[[ Source material, beginning ]]

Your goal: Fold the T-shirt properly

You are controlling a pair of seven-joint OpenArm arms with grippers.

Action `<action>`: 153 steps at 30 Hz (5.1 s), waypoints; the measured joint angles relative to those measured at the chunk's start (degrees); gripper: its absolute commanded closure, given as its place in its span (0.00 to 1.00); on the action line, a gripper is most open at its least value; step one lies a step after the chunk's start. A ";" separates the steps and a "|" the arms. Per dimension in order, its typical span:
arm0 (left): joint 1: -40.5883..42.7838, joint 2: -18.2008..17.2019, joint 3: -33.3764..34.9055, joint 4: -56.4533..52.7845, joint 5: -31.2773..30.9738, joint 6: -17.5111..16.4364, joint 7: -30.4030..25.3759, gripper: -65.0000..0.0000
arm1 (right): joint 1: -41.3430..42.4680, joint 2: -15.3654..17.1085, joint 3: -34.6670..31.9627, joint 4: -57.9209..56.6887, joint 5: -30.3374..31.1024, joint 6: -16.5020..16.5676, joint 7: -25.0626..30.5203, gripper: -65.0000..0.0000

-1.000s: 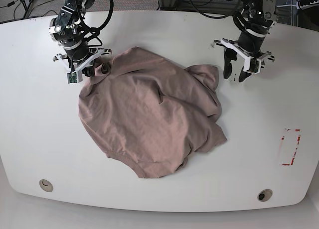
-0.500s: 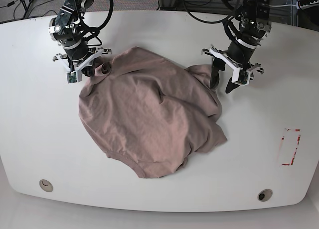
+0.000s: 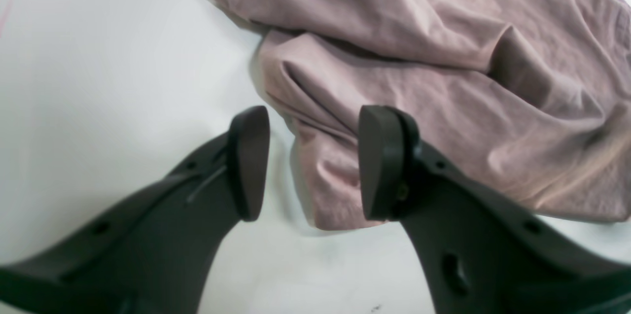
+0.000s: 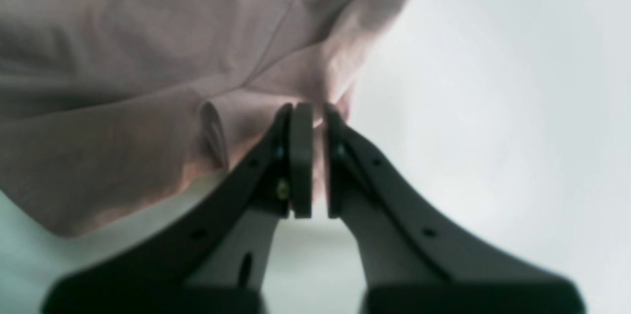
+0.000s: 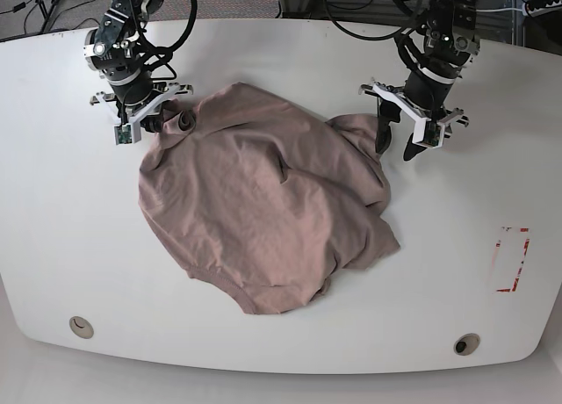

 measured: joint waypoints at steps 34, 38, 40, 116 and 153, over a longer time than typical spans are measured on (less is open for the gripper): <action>-7.17 0.04 0.11 -10.51 -5.33 -0.81 5.97 0.52 | 0.00 -0.17 -0.22 -0.28 0.11 0.02 0.07 0.96; -7.45 0.04 0.37 -10.88 -5.16 -0.39 6.58 0.52 | -0.28 -0.20 -0.02 -0.28 0.07 0.02 0.00 0.96; -7.56 -0.02 0.70 -10.93 -5.05 -0.39 6.56 0.52 | -0.33 -0.20 -0.02 -0.26 0.07 0.02 0.02 0.95; -14.27 0.59 4.92 -15.93 -3.43 -0.35 11.91 0.48 | -3.85 0.13 0.57 0.85 0.22 0.42 1.11 0.92; -14.95 2.80 6.75 -12.98 -3.69 -1.68 12.44 0.52 | -3.96 0.15 0.59 0.92 0.28 0.48 1.33 0.93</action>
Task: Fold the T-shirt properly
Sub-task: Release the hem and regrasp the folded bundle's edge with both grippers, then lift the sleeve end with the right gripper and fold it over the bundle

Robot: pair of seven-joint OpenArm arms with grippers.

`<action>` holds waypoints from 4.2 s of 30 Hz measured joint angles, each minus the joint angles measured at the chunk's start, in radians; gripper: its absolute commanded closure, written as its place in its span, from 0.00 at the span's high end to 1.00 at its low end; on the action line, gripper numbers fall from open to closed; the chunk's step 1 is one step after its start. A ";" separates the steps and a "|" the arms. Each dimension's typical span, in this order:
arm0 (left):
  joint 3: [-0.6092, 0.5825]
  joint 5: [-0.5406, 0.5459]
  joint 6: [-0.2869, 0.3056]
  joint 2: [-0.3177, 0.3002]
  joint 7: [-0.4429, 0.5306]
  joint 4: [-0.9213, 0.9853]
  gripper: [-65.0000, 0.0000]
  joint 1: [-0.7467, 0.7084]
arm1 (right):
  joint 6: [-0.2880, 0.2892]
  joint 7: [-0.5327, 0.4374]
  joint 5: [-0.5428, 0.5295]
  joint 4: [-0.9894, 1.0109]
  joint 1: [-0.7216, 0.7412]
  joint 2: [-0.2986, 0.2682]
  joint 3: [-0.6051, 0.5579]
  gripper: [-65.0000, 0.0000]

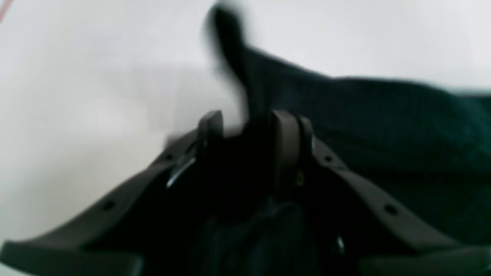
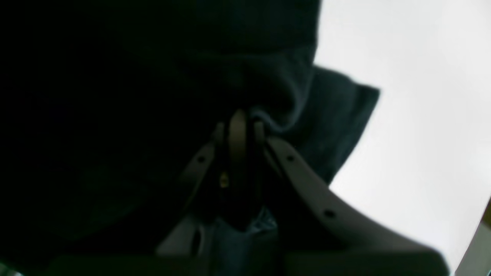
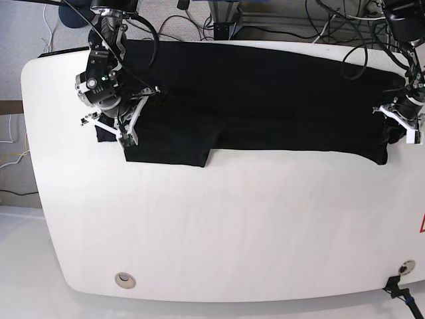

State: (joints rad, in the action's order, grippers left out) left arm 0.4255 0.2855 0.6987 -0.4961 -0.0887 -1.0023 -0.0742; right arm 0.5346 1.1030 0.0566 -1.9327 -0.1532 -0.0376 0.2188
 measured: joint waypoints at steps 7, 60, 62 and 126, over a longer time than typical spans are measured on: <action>0.000 0.002 -0.002 -0.027 -0.004 0.027 0.30 -0.006 | 0.000 -0.002 0.003 0.003 -0.079 -0.023 0.002 0.00; -0.004 0.000 -0.002 0.093 -0.177 -0.262 0.30 -0.084 | -0.011 -0.231 -0.174 0.513 0.258 -0.057 0.155 0.61; -0.004 0.000 -0.002 0.094 -0.177 -0.262 0.30 -0.084 | -0.008 -0.229 -0.204 0.514 0.257 -0.055 0.141 0.61; -0.042 -0.003 -0.002 0.091 -0.177 -0.260 0.30 -0.081 | 0.031 -0.253 -0.377 0.557 0.233 -0.144 0.224 0.48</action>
State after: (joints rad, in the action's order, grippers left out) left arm 0.3832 0.2825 0.6964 -0.4049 -0.2653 -1.2621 -0.1551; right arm 0.5655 0.8497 -0.3206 -1.3758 0.0803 -0.1814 0.4423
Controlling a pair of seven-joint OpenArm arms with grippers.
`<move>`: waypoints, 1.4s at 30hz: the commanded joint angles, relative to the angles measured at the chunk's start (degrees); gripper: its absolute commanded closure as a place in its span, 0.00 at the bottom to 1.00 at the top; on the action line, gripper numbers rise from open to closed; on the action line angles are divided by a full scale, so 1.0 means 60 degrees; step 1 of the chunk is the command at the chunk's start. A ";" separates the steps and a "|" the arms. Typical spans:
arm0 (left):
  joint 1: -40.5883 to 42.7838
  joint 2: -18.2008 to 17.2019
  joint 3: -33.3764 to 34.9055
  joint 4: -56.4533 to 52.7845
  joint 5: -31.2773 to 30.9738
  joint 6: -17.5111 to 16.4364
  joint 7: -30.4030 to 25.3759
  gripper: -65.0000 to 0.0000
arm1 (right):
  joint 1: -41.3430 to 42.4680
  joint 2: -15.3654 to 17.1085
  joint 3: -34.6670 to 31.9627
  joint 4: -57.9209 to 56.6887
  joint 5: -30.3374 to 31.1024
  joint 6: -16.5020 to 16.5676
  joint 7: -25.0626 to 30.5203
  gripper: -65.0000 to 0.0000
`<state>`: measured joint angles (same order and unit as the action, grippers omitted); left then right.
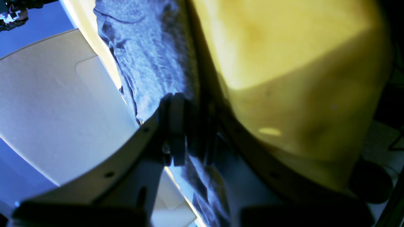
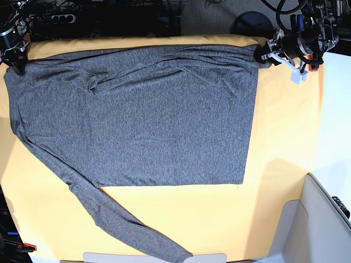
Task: Fold the T-shirt properly
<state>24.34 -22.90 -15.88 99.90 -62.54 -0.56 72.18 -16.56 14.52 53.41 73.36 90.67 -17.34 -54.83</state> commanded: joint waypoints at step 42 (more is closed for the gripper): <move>0.0991 -0.0045 -0.0467 0.0178 -0.0133 -0.0002 -0.0023 0.79 | -0.2567 -0.0216 -0.0088 -0.0161 -0.0946 0.0480 -0.0569 0.82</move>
<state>29.56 -22.52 -17.93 100.51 -64.45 -1.10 71.18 -32.32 10.52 52.34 70.50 83.07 -15.88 -57.58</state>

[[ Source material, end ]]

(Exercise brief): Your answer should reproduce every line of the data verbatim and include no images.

(Solution for this problem):
Your goal: Fold the T-shirt properly

You are controlling a pair of seven-joint OpenArm arms with grippers.

Action `<action>`: 153 steps at 30 Hz (5.1 s), waypoints; the measured joint angles relative to those measured at the chunk's start (degrees); gripper: its absolute commanded closure, given as its place in its span (0.00 to 1.00); on the action line, a gripper is most open at its least value; step one lies a step after the chunk's start. A ";" separates the steps and a "|" the arms. Per dimension in order, its typical span:
arm0 (left): joint 1: -40.5883..42.7838, joint 2: -18.2008..17.2019, joint 3: -33.3764..34.9055, joint 4: -56.4533..52.7845, joint 5: -31.2773..30.9738, joint 6: -17.5111..16.4364, joint 7: -30.4030..25.3759, gripper: -65.0000..0.0000
arm1 (right): joint 1: -41.3430..42.4680, joint 2: -15.3654..17.1085, joint 3: -34.6670..31.9627, joint 4: -57.9209..56.6887, joint 5: -30.3374..31.1024, joint 6: -16.5020..16.5676, joint 7: -25.0626..30.5203, gripper: -65.0000..0.0000

-1.000s: 
-0.500s: 
+0.000s: 
+0.000s: 
+0.000s: 

 measured: joint waypoints at steps 34, 38, 40, 116 and 153, over a longer time than typical spans are measured on (less is open for the gripper): <action>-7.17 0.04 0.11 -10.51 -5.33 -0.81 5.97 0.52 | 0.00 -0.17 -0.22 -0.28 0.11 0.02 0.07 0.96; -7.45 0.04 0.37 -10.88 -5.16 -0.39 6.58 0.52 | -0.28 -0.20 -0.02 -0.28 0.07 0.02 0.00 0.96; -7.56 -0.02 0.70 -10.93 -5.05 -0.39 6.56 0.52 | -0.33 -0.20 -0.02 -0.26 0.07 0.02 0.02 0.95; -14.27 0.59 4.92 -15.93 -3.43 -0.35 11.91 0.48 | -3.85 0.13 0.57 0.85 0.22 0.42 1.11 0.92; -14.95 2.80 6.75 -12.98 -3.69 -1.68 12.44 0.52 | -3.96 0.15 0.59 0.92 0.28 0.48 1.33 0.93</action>
Task: Fold the T-shirt properly
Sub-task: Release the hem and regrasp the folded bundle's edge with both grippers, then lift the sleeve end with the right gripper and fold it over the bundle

Robot: pair of seven-joint OpenArm arms with grippers.

`<action>` holds waypoints from 4.2 s of 30 Hz measured joint angles, each minus the joint angles measured at the chunk's start, in radians; gripper: its absolute commanded closure, written as its place in its span, from 0.00 at the span's high end to 1.00 at its low end; on the action line, gripper numbers fall from open to closed; the chunk's step 1 is one step after its start. A ";" separates the steps and a "|" the arms. Each dimension's typical span, in this order:
arm0 (left):
  joint 3: [-0.6092, 0.5825]
  joint 5: [-0.5406, 0.5459]
  joint 6: [-0.2869, 0.3056]
  joint 2: [-0.3177, 0.3002]
  joint 7: [-0.4429, 0.5306]
  joint 4: [-0.9213, 0.9853]
  gripper: [-65.0000, 0.0000]
  joint 1: [-0.7467, 0.7084]
arm1 (right):
  joint 6: [-0.2880, 0.2892]
  joint 7: [-0.5327, 0.4374]
  joint 5: [-0.5428, 0.5295]
  joint 4: [-0.9894, 1.0109]
  joint 1: [-0.7216, 0.7412]
  joint 2: [-0.2986, 0.2682]
  joint 3: [-0.6051, 0.5579]
  gripper: [-65.0000, 0.0000]


State: (joints rad, in the action's order, grippers left out) left arm 0.4255 0.2855 0.6987 -0.4961 -0.0887 -1.0023 -0.0742; right arm 0.5346 1.1030 0.0566 -1.9327 -0.1532 -0.0376 0.2188
 measured: joint waypoints at steps 7, 60, 62 and 126, over a longer time than typical spans are measured on: <action>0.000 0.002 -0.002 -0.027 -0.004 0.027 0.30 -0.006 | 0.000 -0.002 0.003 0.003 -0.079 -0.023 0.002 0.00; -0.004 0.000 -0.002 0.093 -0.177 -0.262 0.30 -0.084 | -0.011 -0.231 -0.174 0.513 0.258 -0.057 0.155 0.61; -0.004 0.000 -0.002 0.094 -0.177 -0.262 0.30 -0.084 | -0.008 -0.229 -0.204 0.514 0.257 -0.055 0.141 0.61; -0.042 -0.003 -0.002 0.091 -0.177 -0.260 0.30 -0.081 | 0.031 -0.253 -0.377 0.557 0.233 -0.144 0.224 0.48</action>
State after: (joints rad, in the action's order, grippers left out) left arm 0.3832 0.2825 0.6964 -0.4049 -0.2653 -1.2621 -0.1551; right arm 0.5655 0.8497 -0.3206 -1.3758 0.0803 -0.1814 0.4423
Controlling a pair of seven-joint OpenArm arms with grippers.
`<move>`: waypoints, 1.4s at 30hz: the commanded joint angles, relative to the angles measured at the chunk's start (degrees); gripper: its absolute commanded closure as a place in its span, 0.00 at the bottom to 1.00 at the top; on the action line, gripper numbers rise from open to closed; on the action line angles are divided by a full scale, so 1.0 means 60 degrees; step 1 of the chunk is the command at the chunk's start. A ";" separates the steps and a "|" the arms. Typical spans:
arm0 (left):
  joint 1: -40.5883 to 42.7838
  joint 2: -18.2008 to 17.2019
  joint 3: -33.3764 to 34.9055
  joint 4: -56.4533 to 52.7845
  joint 5: -31.2773 to 30.9738
  joint 6: -17.5111 to 16.4364
  joint 7: -30.4030 to 25.3759
  gripper: -65.0000 to 0.0000
arm1 (right):
  joint 1: -41.3430 to 42.4680
  joint 2: -15.3654 to 17.1085
  joint 3: -34.6670 to 31.9627
  joint 4: -57.9209 to 56.6887
  joint 5: -30.3374 to 31.1024
  joint 6: -16.5020 to 16.5676
  joint 7: -25.0626 to 30.5203
  gripper: -65.0000 to 0.0000
`<state>`: measured joint angles (same order and unit as the action, grippers omitted); left then right.
Task: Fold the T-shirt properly
<state>24.34 -22.90 -15.88 99.90 -62.54 -0.56 72.18 -16.56 14.52 53.41 73.36 90.67 -17.34 -54.83</state> commanded: joint waypoints at step 42 (more is closed for the gripper): <move>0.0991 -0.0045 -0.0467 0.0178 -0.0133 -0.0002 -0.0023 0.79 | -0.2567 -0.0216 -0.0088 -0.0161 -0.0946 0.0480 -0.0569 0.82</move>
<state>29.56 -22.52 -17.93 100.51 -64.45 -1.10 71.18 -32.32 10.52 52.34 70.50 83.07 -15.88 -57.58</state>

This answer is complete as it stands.